* _TASK TO CARRY OUT_
In the records that follow, find the line with "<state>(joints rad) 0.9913"; from there, retype every line exactly through the line with "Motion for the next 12", which also belongs to the answer.

[Stored items]
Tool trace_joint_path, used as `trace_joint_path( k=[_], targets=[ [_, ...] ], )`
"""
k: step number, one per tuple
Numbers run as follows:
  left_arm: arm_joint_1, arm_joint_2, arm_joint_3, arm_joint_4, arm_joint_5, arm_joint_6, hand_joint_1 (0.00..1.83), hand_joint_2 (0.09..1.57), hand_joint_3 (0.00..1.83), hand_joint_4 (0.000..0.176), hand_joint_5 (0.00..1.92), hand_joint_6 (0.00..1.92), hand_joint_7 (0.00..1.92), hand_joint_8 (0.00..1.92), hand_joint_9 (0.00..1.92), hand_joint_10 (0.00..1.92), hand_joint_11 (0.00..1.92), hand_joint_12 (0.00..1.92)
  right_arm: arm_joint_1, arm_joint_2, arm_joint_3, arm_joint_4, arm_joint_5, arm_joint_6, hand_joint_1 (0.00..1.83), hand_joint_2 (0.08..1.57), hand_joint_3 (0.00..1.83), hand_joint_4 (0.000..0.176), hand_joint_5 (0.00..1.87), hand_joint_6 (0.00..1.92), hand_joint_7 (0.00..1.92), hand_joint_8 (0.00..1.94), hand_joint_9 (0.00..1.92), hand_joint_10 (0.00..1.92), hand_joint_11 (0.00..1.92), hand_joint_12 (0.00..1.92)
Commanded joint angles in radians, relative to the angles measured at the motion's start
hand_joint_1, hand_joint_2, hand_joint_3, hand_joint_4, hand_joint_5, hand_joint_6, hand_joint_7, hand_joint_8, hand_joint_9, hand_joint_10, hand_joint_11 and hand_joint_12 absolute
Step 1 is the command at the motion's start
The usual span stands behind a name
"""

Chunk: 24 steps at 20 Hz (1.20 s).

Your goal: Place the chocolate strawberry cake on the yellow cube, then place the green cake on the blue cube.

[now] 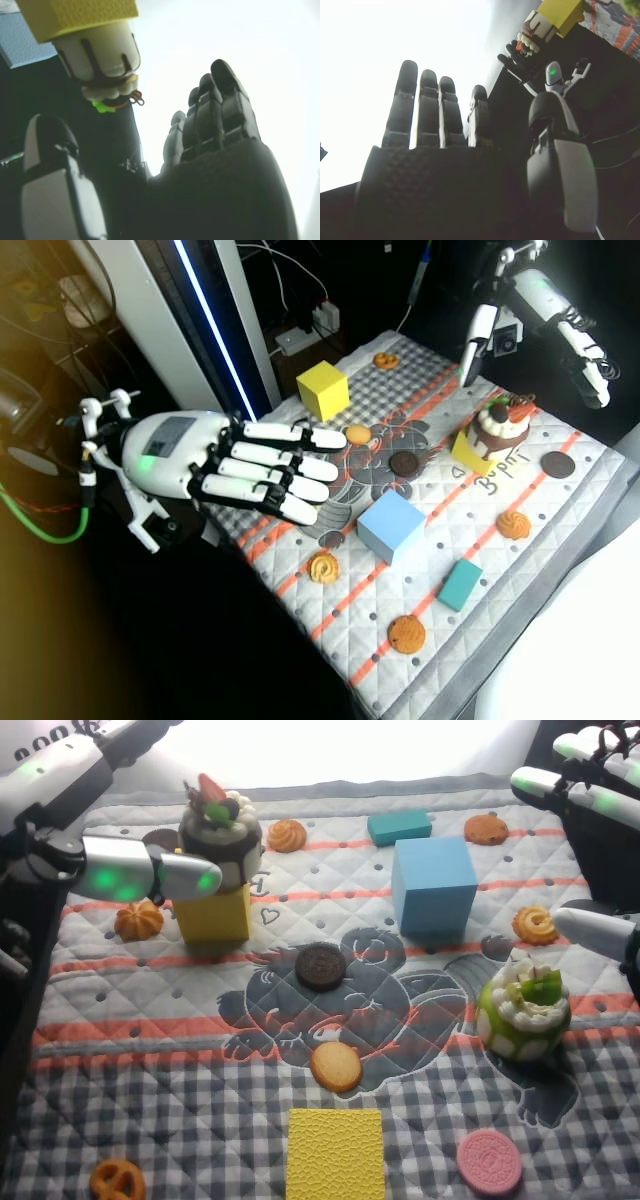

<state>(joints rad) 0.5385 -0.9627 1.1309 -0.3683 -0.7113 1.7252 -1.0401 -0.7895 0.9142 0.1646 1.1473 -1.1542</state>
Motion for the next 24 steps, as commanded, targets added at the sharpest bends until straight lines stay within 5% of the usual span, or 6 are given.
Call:
trace_joint_path(
  k=[1, 6, 9, 15, 17, 24],
  targets=[
    [0.004, 0.030, -0.014, 0.028, -0.153, -0.005, 0.86, 0.83, 0.00, 0.164, 0.05, 0.00, 0.11, 0.00, 0.12, 0.00, 0.00, 0.45, 0.005, 0.007, 0.000, 0.008, 0.130, 0.000, 0.20, 1.24, 0.00, 0.173, 0.11, 0.00, 0.11, 0.00, 0.11, 0.00, 0.00, 0.49],
    [0.142, 0.168, -0.177, 0.089, -0.278, -0.005, 0.75, 0.80, 0.00, 0.176, 0.00, 0.00, 0.06, 0.00, 0.16, 0.00, 0.00, 0.77, 0.009, 0.025, -0.017, -0.034, 0.132, 0.001, 0.25, 1.16, 0.00, 0.135, 0.12, 0.00, 0.13, 0.00, 0.14, 0.01, 0.04, 0.46],
    [0.236, 0.246, -0.275, 0.114, -0.359, -0.005, 0.88, 0.78, 0.00, 0.176, 0.00, 0.00, 0.02, 0.01, 0.02, 0.00, 0.00, 0.08, 0.008, 0.032, -0.022, -0.067, 0.088, 0.001, 0.34, 1.01, 0.00, 0.112, 0.18, 0.00, 0.19, 0.00, 0.19, 0.01, 0.05, 0.43],
    [0.378, 0.296, -0.377, 0.130, -0.478, -0.007, 0.86, 0.75, 0.00, 0.176, 0.00, 0.00, 0.00, 0.00, 0.00, 0.00, 0.00, 0.00, 0.008, 0.035, -0.020, -0.129, -0.061, 0.002, 0.34, 0.91, 0.00, 0.121, 0.20, 0.00, 0.19, 0.00, 0.25, 0.00, 0.02, 0.85],
    [0.406, 0.294, -0.386, 0.121, -0.505, -0.023, 0.85, 0.75, 0.00, 0.176, 0.00, 0.00, 0.01, 0.00, 0.01, 0.00, 0.00, 0.00, 0.005, 0.027, -0.020, -0.130, -0.095, 0.003, 0.34, 0.88, 0.00, 0.159, 0.19, 0.00, 0.21, 0.01, 0.27, 0.01, 0.00, 1.00],
    [0.448, 0.290, -0.386, 0.081, -0.531, -0.060, 0.82, 0.80, 0.01, 0.168, 0.00, 0.00, 0.00, 0.00, 0.01, 0.00, 0.00, 0.00, -0.008, -0.030, 0.008, -0.120, -0.170, 0.003, 0.32, 0.91, 0.00, 0.176, 0.11, 0.00, 0.24, 0.00, 0.41, 0.01, 0.15, 0.92]
  ],
)
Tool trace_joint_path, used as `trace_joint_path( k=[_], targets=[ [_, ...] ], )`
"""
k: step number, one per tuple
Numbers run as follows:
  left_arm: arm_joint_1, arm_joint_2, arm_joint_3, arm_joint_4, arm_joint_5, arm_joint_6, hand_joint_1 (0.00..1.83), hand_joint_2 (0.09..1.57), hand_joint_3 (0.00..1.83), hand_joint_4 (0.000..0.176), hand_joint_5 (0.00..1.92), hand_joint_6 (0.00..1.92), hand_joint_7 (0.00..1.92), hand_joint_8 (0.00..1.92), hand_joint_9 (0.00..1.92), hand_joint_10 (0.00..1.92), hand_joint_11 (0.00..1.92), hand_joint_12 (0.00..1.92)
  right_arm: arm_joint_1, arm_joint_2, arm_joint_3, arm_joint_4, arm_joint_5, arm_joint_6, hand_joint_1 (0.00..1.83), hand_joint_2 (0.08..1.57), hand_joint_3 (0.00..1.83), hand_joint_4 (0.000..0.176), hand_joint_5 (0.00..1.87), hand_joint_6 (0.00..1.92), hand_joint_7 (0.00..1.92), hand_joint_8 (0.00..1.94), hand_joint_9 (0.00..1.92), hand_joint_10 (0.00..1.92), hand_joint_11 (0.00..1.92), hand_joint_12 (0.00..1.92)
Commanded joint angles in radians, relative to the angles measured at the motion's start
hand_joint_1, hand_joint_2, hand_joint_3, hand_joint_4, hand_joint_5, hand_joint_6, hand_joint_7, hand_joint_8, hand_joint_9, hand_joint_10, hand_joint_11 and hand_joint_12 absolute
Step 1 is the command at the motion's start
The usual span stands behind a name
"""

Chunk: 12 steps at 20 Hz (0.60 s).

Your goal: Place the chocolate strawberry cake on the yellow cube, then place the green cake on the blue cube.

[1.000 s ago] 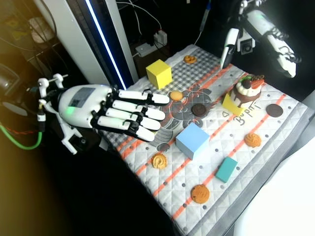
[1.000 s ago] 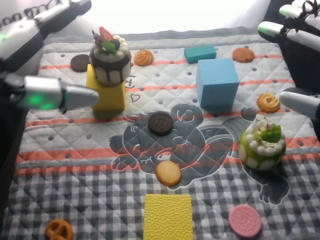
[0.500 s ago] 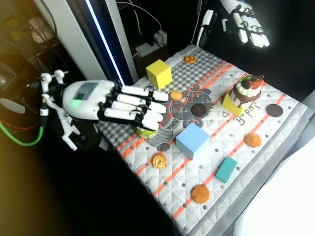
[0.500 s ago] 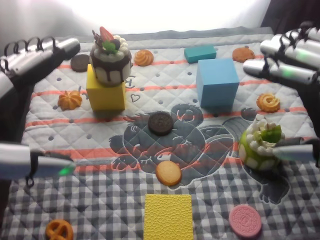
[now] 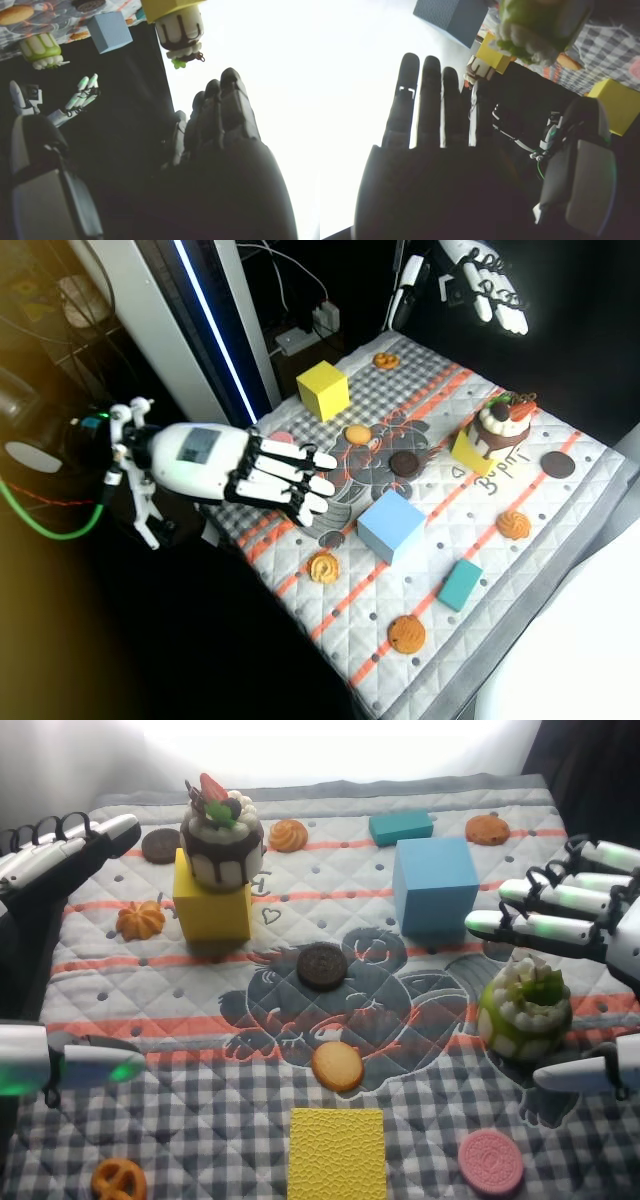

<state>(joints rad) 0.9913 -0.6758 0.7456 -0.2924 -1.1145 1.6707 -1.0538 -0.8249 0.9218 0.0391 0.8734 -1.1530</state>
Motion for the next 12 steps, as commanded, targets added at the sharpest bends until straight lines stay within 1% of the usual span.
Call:
trace_joint_path(
  k=[1, 2, 4, 5, 6, 7, 8, 9, 10, 11, 12],
  targets=[
    [-0.004, 0.001, -0.001, 0.003, -0.130, -0.007, 0.80, 0.80, 0.01, 0.162, 0.00, 0.00, 0.01, 0.00, 0.01, 0.00, 0.00, 0.00, 0.005, -0.005, 0.005, 0.008, 0.098, 0.002, 0.42, 0.91, 0.00, 0.176, 0.10, 0.00, 0.25, 0.00, 0.42, 0.00, 0.19, 0.84],
    [-0.004, 0.001, -0.001, 0.003, -0.132, -0.007, 0.80, 0.81, 0.02, 0.160, 0.00, 0.00, 0.00, 0.00, 0.01, 0.00, 0.00, 0.00, 0.005, -0.012, 0.009, 0.012, 0.095, 0.002, 0.44, 0.91, 0.00, 0.176, 0.09, 0.00, 0.25, 0.00, 0.44, 0.00, 0.22, 0.78],
    [-0.002, 0.001, -0.001, 0.002, -0.133, -0.008, 0.81, 0.82, 0.02, 0.161, 0.00, 0.00, 0.01, 0.00, 0.01, 0.00, 0.00, 0.00, 0.005, -0.025, 0.021, 0.023, 0.085, 0.002, 0.52, 0.91, 0.00, 0.176, 0.10, 0.01, 0.26, 0.00, 0.42, 0.00, 0.19, 0.75],
    [-0.002, 0.000, -0.001, 0.002, -0.133, -0.010, 0.82, 0.82, 0.01, 0.153, 0.00, 0.00, 0.02, 0.01, 0.02, 0.01, 0.00, 0.00, 0.005, -0.028, 0.026, 0.028, 0.081, 0.002, 0.59, 0.91, 0.00, 0.176, 0.10, 0.01, 0.27, 0.01, 0.45, 0.01, 0.21, 0.76],
    [-0.001, -0.002, -0.001, 0.002, -0.133, -0.011, 0.82, 0.82, 0.01, 0.158, 0.00, 0.00, 0.02, 0.01, 0.02, 0.01, 0.00, 0.00, 0.005, -0.033, 0.032, 0.033, 0.076, 0.002, 0.63, 0.92, 0.00, 0.176, 0.11, 0.00, 0.29, 0.00, 0.47, 0.01, 0.21, 0.83],
    [0.000, -0.004, -0.001, 0.002, -0.133, -0.012, 0.83, 0.81, 0.01, 0.168, 0.00, 0.00, 0.03, 0.01, 0.03, 0.01, 0.01, 0.00, 0.005, -0.037, 0.037, 0.038, 0.072, 0.002, 0.67, 0.93, 0.00, 0.176, 0.13, 0.00, 0.34, 0.00, 0.52, 0.01, 0.22, 0.91],
    [0.000, -0.006, -0.001, 0.002, -0.133, -0.012, 0.83, 0.81, 0.01, 0.167, 0.00, 0.00, 0.03, 0.01, 0.03, 0.01, 0.02, 0.01, 0.005, -0.042, 0.043, 0.043, 0.067, 0.002, 0.70, 0.93, 0.00, 0.176, 0.16, 0.01, 0.39, 0.01, 0.58, 0.02, 0.26, 0.94],
    [0.000, -0.007, -0.001, 0.002, -0.134, -0.012, 0.81, 0.82, 0.01, 0.168, 0.00, 0.00, 0.04, 0.01, 0.04, 0.01, 0.02, 0.01, 0.005, -0.047, 0.048, 0.048, 0.063, 0.002, 0.82, 0.92, 0.00, 0.176, 0.22, 0.00, 0.51, 0.02, 0.69, 0.06, 0.31, 1.11],
    [0.000, -0.007, -0.001, 0.002, -0.136, -0.012, 0.80, 0.82, 0.01, 0.164, 0.00, 0.00, 0.04, 0.01, 0.04, 0.01, 0.03, 0.01, 0.005, -0.052, 0.052, 0.056, 0.059, 0.002, 0.92, 0.90, 0.00, 0.135, 0.29, 0.01, 0.64, 0.04, 0.81, 0.16, 0.38, 1.41],
    [0.000, -0.007, -0.001, 0.002, -0.137, -0.012, 0.80, 0.81, 0.01, 0.174, 0.00, 0.00, 0.04, 0.01, 0.04, 0.01, 0.02, 0.01, 0.005, -0.055, 0.054, 0.058, 0.057, 0.002, 0.95, 0.91, 0.00, 0.109, 0.37, 0.02, 0.75, 0.09, 0.66, 0.94, 0.47, 1.66],
    [0.001, -0.007, -0.001, 0.002, -0.137, -0.012, 0.80, 0.81, 0.00, 0.171, 0.00, 0.00, 0.05, 0.01, 0.05, 0.01, 0.03, 0.02, 0.005, -0.056, 0.054, 0.058, 0.057, 0.002, 0.94, 0.92, 0.00, 0.091, 0.41, 0.01, 0.79, 0.11, 0.59, 1.25, 0.53, 1.71]
  ],
)
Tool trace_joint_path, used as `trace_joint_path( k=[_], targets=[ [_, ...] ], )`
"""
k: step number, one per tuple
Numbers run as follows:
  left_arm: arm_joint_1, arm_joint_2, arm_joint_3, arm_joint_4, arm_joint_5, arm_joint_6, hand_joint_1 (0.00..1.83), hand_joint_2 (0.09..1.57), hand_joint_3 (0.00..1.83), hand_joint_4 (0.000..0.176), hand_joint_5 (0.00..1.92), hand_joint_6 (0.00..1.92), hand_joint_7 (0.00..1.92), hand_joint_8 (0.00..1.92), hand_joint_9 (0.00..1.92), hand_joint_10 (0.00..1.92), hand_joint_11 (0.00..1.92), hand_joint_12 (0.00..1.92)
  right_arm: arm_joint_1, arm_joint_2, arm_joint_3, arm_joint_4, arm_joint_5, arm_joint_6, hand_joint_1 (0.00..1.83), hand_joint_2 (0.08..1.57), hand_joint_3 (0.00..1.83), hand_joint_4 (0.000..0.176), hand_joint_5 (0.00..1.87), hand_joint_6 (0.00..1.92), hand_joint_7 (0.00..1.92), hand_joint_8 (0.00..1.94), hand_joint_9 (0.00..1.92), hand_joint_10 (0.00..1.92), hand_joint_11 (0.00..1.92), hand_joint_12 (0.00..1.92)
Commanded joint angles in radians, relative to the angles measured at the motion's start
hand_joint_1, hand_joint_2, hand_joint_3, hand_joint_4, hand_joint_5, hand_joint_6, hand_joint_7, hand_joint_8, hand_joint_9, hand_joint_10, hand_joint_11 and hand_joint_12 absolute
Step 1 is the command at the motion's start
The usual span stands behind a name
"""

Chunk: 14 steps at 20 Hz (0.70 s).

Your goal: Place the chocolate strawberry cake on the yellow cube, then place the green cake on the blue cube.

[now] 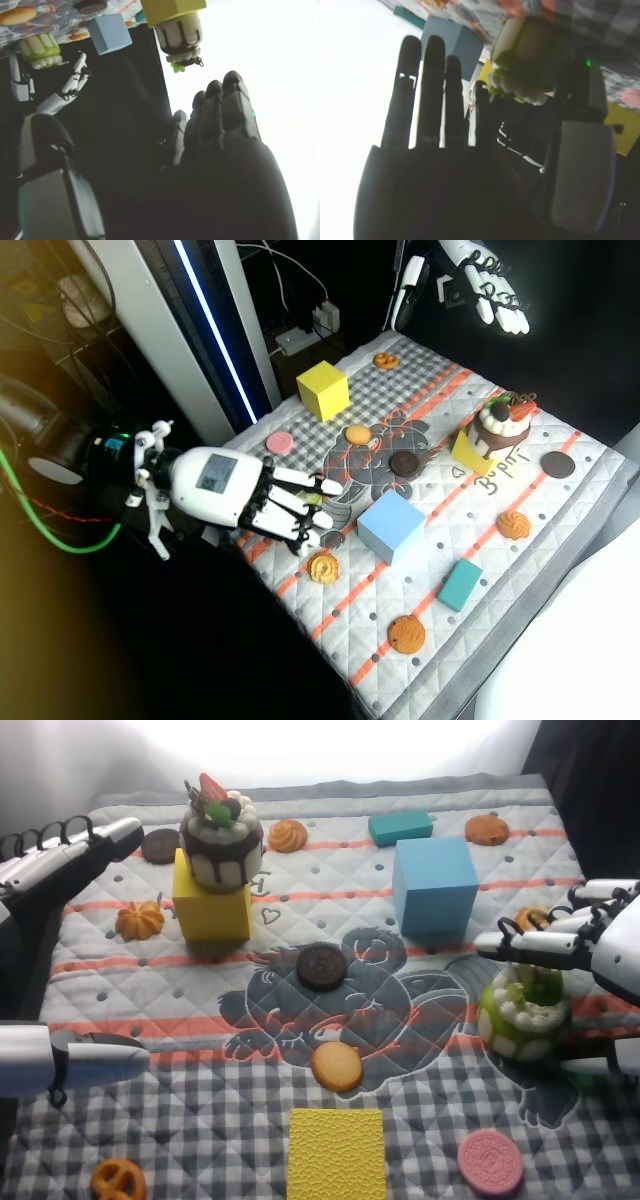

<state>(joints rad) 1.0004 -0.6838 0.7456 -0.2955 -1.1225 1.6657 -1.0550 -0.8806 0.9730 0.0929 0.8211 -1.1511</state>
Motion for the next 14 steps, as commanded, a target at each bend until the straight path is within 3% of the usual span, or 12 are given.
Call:
trace_joint_path(
  k=[1, 2, 3, 4, 5, 6, 8, 10, 11, 12, 13, 14],
  targets=[
    [-0.008, 0.001, -0.001, 0.004, -0.130, -0.007, 0.81, 0.82, 0.01, 0.166, 0.01, 0.00, 0.05, 0.01, 0.05, 0.01, 0.02, 0.02, 0.006, -0.002, 0.003, 0.005, 0.109, 0.000, 0.91, 0.93, 0.00, 0.073, 0.46, 0.01, 0.80, 0.13, 0.56, 1.27, 0.54, 1.68],
    [-0.007, 0.001, -0.001, 0.003, -0.130, -0.007, 0.82, 0.82, 0.01, 0.164, 0.00, 0.00, 0.04, 0.01, 0.04, 0.01, 0.02, 0.02, 0.007, -0.005, 0.002, 0.005, 0.109, 0.000, 0.92, 0.93, 0.00, 0.061, 0.50, 0.00, 0.81, 0.15, 0.55, 1.30, 0.54, 1.68],
    [-0.005, 0.000, -0.001, 0.001, -0.130, -0.007, 0.81, 0.82, 0.01, 0.158, 0.01, 0.00, 0.05, 0.01, 0.05, 0.01, 0.02, 0.02, 0.008, -0.007, 0.002, 0.005, 0.109, 0.000, 0.96, 0.93, 0.00, 0.082, 0.51, 0.00, 0.68, 0.40, 0.49, 1.39, 0.45, 1.74],
    [-0.004, 0.000, -0.001, 0.000, -0.130, -0.007, 0.81, 0.83, 0.01, 0.155, 0.01, 0.00, 0.06, 0.01, 0.05, 0.01, 0.02, 0.02, 0.009, -0.009, 0.001, 0.004, 0.109, 0.000, 0.97, 0.93, 0.00, 0.086, 0.52, 0.00, 0.58, 0.65, 0.47, 1.41, 0.44, 1.73],
    [-0.003, -0.001, -0.001, -0.002, -0.130, -0.007, 0.82, 0.82, 0.01, 0.153, 0.01, 0.00, 0.06, 0.01, 0.06, 0.01, 0.03, 0.02, 0.010, -0.009, -0.001, 0.004, 0.109, 0.000, 1.00, 0.92, 0.00, 0.071, 0.55, 0.00, 0.53, 0.82, 0.48, 1.46, 0.45, 1.76],
    [-0.003, -0.001, 0.000, -0.002, -0.130, -0.007, 0.80, 0.83, 0.01, 0.154, 0.01, 0.00, 0.06, 0.01, 0.06, 0.01, 0.02, 0.02, 0.011, -0.009, -0.002, 0.004, 0.109, 0.000, 1.00, 0.91, 0.00, 0.077, 0.56, 0.00, 0.49, 0.92, 0.48, 1.50, 0.45, 1.78],
    [-0.002, -0.001, 0.000, -0.004, -0.130, -0.007, 0.83, 0.83, 0.01, 0.151, 0.01, 0.00, 0.06, 0.00, 0.05, 0.00, 0.00, 0.00, 0.014, -0.008, -0.006, 0.005, 0.112, 0.000, 0.90, 0.97, 0.00, 0.044, 0.62, 0.00, 0.46, 1.11, 0.49, 1.59, 0.48, 1.83],
    [0.000, -0.003, 0.000, -0.005, -0.131, -0.007, 0.82, 0.84, 0.01, 0.138, 0.01, 0.00, 0.06, 0.01, 0.05, 0.01, 0.00, 0.00, 0.016, -0.007, -0.008, 0.004, 0.128, 0.009, 0.85, 0.97, 0.00, 0.038, 0.74, 0.01, 0.46, 1.45, 0.57, 1.88, 0.70, 1.92],
    [0.002, -0.004, 0.000, -0.007, -0.131, -0.007, 0.82, 0.84, 0.01, 0.141, 0.01, 0.00, 0.07, 0.01, 0.06, 0.01, 0.00, 0.00, 0.015, -0.006, -0.008, 0.004, 0.154, 0.037, 0.81, 0.96, 0.00, 0.057, 0.88, 0.03, 0.60, 1.57, 0.74, 1.91, 0.88, 1.92],
    [0.003, -0.004, 0.000, -0.008, -0.131, -0.007, 0.82, 0.84, 0.01, 0.141, 0.01, 0.00, 0.07, 0.01, 0.06, 0.01, 0.00, 0.00, 0.014, -0.006, -0.008, 0.004, 0.164, 0.047, 0.81, 0.96, 0.00, 0.057, 0.88, 0.03, 0.60, 1.57, 0.74, 1.91, 0.88, 1.92],
    [0.005, -0.005, 0.000, -0.011, -0.131, -0.007, 0.83, 0.84, 0.00, 0.136, 0.01, 0.00, 0.08, 0.01, 0.06, 0.01, 0.00, 0.00, 0.011, -0.007, -0.006, 0.004, 0.189, 0.071, 0.84, 0.97, 0.00, 0.025, 0.92, 0.04, 0.62, 1.62, 0.77, 1.92, 0.91, 1.92],
    [0.006, -0.006, 0.000, -0.013, -0.131, -0.007, 0.83, 0.84, 0.01, 0.139, 0.01, 0.00, 0.08, 0.01, 0.06, 0.01, 0.00, 0.00, 0.011, -0.008, -0.004, 0.005, 0.201, 0.084, 0.85, 0.98, 0.00, 0.010, 0.96, 0.04, 0.64, 1.58, 0.77, 1.87, 0.87, 1.92]
  ],
)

* _EXERCISE ANSWER_
<state>(joints rad) 0.9913 -0.6758 0.7456 -0.2924 -1.1145 1.6707 -1.0538 -0.8249 0.9218 0.0391 0.8734 -1.1530</state>
Motion for the next 12 steps, as commanded, targets added at the sharpest bends until straight lines stay within 1% of the usual span.

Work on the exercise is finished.